**Description of the task**. Until the last line is reached, keep transcribing the material exactly.

- - -

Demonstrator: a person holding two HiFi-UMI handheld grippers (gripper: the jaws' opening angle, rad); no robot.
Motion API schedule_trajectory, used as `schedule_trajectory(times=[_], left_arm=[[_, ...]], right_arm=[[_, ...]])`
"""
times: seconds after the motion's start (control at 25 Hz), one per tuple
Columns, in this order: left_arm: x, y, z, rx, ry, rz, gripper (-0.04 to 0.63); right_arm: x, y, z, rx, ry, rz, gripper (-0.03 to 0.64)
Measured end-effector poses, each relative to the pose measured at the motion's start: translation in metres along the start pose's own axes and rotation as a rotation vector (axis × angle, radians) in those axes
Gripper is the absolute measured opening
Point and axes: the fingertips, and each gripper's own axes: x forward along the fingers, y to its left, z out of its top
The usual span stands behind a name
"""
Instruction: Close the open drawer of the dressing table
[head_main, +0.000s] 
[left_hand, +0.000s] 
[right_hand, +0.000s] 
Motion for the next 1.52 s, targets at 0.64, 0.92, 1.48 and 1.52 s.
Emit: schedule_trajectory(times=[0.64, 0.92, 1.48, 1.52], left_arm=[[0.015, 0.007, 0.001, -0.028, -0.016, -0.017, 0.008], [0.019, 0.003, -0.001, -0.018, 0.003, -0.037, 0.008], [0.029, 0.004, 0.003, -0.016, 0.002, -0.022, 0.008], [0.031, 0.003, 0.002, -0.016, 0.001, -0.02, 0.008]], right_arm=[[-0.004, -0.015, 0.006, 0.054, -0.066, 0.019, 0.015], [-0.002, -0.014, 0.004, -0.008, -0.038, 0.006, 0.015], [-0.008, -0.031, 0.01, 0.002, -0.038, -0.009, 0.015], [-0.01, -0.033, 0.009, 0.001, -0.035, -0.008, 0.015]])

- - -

**Worked solution**.
Demonstrator: a person holding two HiFi-UMI handheld grippers (gripper: the jaws' opening angle, rad); no robot.
Motion API schedule_trajectory, used as `schedule_trajectory(times=[_], left_arm=[[_, ...]], right_arm=[[_, ...]])`
"""
times: seconds after the motion's start (control at 25 Hz), one per tuple
Columns, in this order: left_arm: x, y, z, rx, ry, rz, gripper (-0.04 to 0.63); right_arm: x, y, z, rx, ry, rz, gripper (-0.03 to 0.64)
Measured end-effector poses, each relative to the pose measured at the motion's start: translation in metres along the start pose's own axes and rotation as a rotation vector (axis × angle, radians) in those axes
Gripper is the absolute measured opening
Point and axes: the fingertips, and each gripper's own axes: x forward along the fingers, y to its left, z out of its top
The usual span stands behind a name
"""
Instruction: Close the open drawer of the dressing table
[head_main, +0.000s] 
[left_hand, +0.000s] 
[right_hand, +0.000s] 
Motion for the next 1.52 s, targets at 0.64, 0.92, 1.48 and 1.52 s.
Emit: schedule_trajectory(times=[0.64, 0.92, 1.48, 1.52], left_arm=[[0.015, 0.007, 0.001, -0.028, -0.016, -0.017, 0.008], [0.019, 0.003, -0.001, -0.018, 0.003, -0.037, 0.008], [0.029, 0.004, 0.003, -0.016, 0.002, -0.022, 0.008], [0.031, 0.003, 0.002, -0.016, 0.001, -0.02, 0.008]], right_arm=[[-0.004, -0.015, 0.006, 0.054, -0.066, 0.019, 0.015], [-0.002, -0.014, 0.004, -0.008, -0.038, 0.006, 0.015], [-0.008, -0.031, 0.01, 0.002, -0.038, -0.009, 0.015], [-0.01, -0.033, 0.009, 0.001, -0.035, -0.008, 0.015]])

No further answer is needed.